■ Task
Retype every line of the data, keeping each word exactly.

Data extracted from a collection:
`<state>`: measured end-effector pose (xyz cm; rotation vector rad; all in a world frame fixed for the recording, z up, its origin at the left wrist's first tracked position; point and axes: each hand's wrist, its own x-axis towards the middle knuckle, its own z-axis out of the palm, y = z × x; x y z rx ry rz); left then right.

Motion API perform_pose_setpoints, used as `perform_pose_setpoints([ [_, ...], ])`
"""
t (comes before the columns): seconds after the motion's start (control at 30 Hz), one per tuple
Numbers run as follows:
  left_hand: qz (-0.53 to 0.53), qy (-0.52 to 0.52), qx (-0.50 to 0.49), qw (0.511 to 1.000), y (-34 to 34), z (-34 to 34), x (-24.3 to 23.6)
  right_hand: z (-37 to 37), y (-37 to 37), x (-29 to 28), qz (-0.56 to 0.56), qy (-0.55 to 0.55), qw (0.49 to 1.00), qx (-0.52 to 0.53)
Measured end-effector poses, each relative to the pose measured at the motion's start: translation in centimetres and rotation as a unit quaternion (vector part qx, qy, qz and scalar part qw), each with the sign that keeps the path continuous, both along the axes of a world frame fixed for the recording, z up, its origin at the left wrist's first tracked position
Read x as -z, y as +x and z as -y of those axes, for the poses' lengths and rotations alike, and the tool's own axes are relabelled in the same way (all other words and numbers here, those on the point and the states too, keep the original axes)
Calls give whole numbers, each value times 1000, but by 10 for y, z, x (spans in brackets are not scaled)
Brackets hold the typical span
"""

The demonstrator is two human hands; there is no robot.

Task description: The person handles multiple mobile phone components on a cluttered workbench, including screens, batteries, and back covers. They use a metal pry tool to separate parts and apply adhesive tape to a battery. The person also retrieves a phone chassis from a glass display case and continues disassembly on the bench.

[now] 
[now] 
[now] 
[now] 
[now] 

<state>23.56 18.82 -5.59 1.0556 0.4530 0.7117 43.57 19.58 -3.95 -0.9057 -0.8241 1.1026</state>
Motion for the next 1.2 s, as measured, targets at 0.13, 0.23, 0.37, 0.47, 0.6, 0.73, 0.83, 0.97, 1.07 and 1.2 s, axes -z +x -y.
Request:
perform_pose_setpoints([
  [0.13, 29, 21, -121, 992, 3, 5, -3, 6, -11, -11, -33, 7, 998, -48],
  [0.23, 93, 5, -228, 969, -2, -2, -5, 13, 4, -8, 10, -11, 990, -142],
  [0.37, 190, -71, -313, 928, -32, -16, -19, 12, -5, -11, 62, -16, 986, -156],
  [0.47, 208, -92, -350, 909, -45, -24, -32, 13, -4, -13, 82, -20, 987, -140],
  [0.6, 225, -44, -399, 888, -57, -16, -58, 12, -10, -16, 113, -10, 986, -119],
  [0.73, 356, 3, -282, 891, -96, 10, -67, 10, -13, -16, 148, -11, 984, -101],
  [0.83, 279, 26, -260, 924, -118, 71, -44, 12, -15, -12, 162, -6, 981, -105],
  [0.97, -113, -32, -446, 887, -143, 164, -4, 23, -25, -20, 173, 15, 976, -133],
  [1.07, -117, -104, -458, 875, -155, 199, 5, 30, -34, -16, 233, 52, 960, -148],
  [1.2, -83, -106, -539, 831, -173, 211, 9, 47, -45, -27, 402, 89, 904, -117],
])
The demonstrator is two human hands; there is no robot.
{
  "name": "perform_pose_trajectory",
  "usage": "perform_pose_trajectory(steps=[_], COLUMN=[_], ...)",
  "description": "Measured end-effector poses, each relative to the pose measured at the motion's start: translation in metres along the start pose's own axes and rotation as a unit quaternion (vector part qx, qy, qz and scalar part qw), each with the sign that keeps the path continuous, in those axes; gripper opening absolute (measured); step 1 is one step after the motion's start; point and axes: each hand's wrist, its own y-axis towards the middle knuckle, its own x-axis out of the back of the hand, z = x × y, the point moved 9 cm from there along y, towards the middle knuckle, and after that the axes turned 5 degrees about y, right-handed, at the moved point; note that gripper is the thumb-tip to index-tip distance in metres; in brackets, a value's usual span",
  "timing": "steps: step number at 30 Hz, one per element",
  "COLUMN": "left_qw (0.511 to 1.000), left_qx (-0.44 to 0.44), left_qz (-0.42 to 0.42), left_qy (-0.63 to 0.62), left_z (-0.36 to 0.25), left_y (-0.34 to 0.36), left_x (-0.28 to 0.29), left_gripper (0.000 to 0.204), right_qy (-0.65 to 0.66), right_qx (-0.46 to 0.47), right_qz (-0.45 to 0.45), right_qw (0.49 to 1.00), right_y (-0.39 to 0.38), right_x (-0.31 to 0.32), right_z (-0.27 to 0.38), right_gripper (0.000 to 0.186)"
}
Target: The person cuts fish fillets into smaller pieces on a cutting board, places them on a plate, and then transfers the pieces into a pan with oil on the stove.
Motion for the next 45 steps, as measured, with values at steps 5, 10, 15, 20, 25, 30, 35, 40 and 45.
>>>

■ Response to the task
`<state>`: measured end-effector pose (xyz cm; rotation vector rad; all in a world frame fixed for the recording, z up, its origin at the left wrist's first tracked position; point and axes: each hand's wrist, its own x-axis towards the middle knuckle, its own z-axis out of the palm, y = z × x; x y z rx ry rz); left then right.

Motion API perform_pose_setpoints, used as `perform_pose_setpoints([ [_, ...], ])`
"""
t (comes before the columns): seconds after the motion's start (control at 30 Hz), one per tuple
Numbers run as follows:
  left_hand: qz (-0.53 to 0.53), qy (-0.52 to 0.52), qx (-0.50 to 0.49), qw (0.511 to 1.000), y (-34 to 34), z (-34 to 34), x (-24.3 to 23.6)
  right_hand: z (-37 to 37), y (-37 to 37), x (-29 to 28), qz (-0.56 to 0.56), qy (-0.55 to 0.55), qw (0.49 to 1.00), qx (-0.52 to 0.53)
Measured end-effector poses, each relative to the pose measured at the motion's start: translation in centimetres and rotation as a unit quaternion (vector part qx, qy, qz and scalar part qw), each with the sign that keeps the path continuous, both along the axes of a world frame fixed for the recording, z up, its origin at the left wrist's first tracked position
Read x as -z, y as +x and z as -y of those axes, for the poses' lengths and rotations alike, and the tool's own axes are relabelled in the same way (all other words and numbers here, those on the point and the states too, keep the original axes)
Calls give whole numbers, each value times 1000, but by 10 for y, z, x (spans in brackets are not scaled)
Brackets hold the typical span
"""

The demonstrator is two human hands; there is no robot.

Task description: The person handles multiple mobile phone components on a cluttered workbench, including screens, batteries, and back covers. They use a metal pry tool to separate parts and apply adhesive tape to a battery. The person also retrieves a phone chassis from a glass display case and continues disassembly on the bench.

[now] 
[now] 
[now] 
[now] 
[now] 

<state>23.56 18.82 -5.59 1.0556 0.4530 0.7117 43.57 19.58 -3.95 -0.9057 -0.8241 1.1026</state>
Motion for the next 1.2 s, as measured, targets at 0.13, 0.23, 0.37, 0.47, 0.6, 0.73, 0.83, 0.97, 1.07 and 1.2 s, axes -z +x -y.
Request:
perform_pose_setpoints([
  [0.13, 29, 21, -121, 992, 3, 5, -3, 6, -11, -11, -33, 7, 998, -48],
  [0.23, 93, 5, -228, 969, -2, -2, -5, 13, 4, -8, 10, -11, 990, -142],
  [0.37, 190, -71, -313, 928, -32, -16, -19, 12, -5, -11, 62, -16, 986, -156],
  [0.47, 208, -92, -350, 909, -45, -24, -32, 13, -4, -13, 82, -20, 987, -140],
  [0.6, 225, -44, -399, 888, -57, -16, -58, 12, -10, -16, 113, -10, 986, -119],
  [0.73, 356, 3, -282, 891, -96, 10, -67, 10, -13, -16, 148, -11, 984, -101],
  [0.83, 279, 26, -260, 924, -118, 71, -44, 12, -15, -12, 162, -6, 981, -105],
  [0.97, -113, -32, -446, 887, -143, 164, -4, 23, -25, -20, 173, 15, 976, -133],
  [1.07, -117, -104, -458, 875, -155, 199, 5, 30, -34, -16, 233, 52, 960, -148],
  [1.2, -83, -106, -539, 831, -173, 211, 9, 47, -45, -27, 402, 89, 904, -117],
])
The demonstrator is two human hands; there is no robot.
{
  "name": "perform_pose_trajectory",
  "usage": "perform_pose_trajectory(steps=[_], COLUMN=[_], ...)",
  "description": "Measured end-effector poses, each relative to the pose measured at the motion's start: translation in metres along the start pose's own axes and rotation as a unit quaternion (vector part qx, qy, qz and scalar part qw), each with the sign that keeps the path continuous, in those axes; gripper opening absolute (measured); step 1 is one step after the motion's start; point and axes: each hand's wrist, its own y-axis towards the middle knuckle, its own x-axis out of the back of the hand, z = x × y, the point moved 9 cm from there along y, towards the middle knuckle, and after that the axes turned 5 degrees about y, right-handed, at the moved point; note that gripper is the thumb-tip to index-tip distance in metres; in brackets, a value's usual span",
  "timing": "steps: step number at 30 Hz, one per element",
  "COLUMN": "left_qw (0.511 to 1.000), left_qx (-0.44 to 0.44), left_qz (-0.42 to 0.42), left_qy (-0.63 to 0.62), left_z (-0.36 to 0.25), left_y (-0.34 to 0.36), left_x (-0.28 to 0.29), left_gripper (0.000 to 0.204), right_qy (-0.65 to 0.66), right_qx (-0.46 to 0.47), right_qz (-0.45 to 0.45), right_qw (0.49 to 1.00), right_y (-0.39 to 0.38), right_x (-0.31 to 0.32), right_z (-0.27 to 0.38), right_gripper (0.000 to 0.186)"
}
Target: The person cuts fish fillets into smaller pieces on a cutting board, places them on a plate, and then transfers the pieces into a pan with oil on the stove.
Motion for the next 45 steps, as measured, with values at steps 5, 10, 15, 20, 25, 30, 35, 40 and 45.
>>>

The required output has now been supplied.